§ **WORK TASK**: From the data below, repeat exactly the lines from the line with "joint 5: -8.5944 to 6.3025" to the line with "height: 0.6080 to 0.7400", both included.

§ **RECORDS PROVIDED**:

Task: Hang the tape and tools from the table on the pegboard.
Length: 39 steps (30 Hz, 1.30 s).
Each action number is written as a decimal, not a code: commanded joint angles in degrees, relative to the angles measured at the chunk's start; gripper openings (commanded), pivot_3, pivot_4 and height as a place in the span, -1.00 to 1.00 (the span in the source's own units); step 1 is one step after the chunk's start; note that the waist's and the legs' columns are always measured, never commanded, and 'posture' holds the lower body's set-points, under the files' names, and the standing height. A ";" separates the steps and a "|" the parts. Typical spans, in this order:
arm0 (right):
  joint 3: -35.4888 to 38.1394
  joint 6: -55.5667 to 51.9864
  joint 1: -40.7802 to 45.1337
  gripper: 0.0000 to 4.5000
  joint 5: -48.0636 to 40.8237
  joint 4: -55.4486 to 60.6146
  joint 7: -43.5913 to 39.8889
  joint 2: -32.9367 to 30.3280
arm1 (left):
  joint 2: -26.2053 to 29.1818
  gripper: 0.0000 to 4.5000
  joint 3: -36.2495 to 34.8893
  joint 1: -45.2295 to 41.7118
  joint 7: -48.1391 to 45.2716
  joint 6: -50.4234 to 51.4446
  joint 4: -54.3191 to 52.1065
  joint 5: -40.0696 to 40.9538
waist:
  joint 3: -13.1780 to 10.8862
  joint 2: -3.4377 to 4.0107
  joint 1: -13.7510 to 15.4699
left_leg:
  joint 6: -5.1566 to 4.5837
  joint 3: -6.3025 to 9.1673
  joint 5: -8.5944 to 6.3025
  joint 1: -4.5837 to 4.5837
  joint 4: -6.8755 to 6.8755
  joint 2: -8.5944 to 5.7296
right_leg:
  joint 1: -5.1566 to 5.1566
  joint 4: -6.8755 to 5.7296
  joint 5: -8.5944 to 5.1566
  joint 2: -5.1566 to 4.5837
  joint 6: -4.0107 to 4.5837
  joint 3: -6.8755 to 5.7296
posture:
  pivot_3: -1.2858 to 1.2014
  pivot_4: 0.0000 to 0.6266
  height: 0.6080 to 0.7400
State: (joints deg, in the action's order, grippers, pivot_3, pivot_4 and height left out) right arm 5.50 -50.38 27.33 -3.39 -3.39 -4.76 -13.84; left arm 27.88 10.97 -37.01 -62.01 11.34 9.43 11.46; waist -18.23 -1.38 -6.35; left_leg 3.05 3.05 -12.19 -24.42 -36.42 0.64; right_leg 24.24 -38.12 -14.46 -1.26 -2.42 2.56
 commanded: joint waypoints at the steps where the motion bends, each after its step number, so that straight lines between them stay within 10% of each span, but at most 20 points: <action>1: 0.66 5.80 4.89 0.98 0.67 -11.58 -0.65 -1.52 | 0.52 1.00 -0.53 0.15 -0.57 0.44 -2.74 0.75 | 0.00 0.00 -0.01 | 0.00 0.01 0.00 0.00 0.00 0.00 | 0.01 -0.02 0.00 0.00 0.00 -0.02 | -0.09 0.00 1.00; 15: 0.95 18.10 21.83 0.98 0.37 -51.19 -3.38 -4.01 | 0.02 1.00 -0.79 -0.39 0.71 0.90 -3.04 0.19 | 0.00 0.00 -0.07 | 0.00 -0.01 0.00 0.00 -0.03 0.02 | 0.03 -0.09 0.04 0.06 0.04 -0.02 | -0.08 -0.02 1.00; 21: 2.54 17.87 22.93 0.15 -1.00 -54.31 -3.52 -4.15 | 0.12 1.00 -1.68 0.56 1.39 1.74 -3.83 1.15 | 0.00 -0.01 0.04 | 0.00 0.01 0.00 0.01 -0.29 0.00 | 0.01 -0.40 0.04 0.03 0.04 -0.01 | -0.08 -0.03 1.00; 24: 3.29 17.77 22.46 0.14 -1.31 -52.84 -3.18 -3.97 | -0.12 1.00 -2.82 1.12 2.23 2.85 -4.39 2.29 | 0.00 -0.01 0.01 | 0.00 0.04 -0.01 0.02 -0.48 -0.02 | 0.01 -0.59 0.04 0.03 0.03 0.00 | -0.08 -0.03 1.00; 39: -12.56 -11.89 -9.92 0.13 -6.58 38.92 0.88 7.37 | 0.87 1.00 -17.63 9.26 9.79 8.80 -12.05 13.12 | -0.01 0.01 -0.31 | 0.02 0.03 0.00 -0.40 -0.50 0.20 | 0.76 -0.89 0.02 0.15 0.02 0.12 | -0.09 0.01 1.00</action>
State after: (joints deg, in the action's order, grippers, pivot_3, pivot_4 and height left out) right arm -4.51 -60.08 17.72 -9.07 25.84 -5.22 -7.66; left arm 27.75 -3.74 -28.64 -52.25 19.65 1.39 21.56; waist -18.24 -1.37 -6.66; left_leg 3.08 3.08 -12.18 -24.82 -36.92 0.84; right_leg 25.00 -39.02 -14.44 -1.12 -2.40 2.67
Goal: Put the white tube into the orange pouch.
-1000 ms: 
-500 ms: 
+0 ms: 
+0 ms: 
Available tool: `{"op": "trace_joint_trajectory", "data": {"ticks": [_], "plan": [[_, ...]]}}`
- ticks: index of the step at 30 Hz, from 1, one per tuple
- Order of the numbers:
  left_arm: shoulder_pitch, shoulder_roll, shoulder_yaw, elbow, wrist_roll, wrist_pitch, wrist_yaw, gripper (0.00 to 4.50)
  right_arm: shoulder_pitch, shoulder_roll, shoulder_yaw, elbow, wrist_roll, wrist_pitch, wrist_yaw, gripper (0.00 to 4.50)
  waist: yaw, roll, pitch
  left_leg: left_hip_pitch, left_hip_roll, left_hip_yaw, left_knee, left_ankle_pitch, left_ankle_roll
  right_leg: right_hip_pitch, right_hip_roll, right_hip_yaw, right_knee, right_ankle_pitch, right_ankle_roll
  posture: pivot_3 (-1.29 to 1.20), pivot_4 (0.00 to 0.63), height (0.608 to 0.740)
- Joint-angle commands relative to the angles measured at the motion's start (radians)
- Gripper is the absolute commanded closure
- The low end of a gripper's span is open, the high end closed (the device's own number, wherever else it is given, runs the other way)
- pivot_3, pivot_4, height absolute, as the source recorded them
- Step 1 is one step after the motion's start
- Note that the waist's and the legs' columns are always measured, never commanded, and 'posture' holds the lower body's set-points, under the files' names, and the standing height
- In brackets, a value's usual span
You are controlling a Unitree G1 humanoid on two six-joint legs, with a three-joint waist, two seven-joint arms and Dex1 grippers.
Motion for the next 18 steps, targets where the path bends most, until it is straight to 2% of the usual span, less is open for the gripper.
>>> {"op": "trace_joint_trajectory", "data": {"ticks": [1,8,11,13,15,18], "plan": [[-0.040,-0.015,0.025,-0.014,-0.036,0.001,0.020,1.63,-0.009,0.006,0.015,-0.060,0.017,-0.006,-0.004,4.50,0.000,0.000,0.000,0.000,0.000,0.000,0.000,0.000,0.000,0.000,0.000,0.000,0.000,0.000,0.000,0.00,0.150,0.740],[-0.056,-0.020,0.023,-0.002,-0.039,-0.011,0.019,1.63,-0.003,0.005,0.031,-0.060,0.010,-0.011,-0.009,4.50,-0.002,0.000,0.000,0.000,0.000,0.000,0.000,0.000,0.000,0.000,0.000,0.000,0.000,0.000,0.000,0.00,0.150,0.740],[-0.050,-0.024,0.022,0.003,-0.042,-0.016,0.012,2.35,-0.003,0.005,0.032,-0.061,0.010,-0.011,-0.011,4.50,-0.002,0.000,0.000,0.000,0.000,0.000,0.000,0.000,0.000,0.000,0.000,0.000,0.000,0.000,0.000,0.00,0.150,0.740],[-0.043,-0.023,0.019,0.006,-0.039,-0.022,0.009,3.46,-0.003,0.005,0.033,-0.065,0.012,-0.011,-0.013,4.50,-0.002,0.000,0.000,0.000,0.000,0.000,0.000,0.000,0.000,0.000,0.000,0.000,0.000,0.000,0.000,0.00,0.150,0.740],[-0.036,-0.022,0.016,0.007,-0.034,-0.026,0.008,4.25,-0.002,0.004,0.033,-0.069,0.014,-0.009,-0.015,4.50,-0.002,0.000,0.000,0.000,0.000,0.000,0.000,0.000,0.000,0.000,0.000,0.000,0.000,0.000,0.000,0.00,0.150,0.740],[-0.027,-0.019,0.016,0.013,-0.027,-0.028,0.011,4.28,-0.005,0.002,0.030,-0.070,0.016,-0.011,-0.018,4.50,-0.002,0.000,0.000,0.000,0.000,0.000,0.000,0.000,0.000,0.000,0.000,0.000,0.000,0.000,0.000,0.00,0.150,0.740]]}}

§ **OUTPUT BELOW**:
  joint 5: -8.5944 to 6.3025
  joint 1: -4.5837 to 4.5837
  joint 4: -6.8755 to 6.8755
  joint 2: -8.5944 to 5.7296
right_leg:
  joint 1: -5.1566 to 5.1566
  joint 4: -6.8755 to 5.7296
  joint 5: -8.5944 to 5.1566
  joint 2: -5.1566 to 4.5837
  joint 6: -4.0107 to 4.5837
  joint 3: -6.8755 to 5.7296
posture:
  pivot_3: -1.2858 to 1.2014
  pivot_4: 0.0000 to 0.6266
  height: 0.6080 to 0.7400

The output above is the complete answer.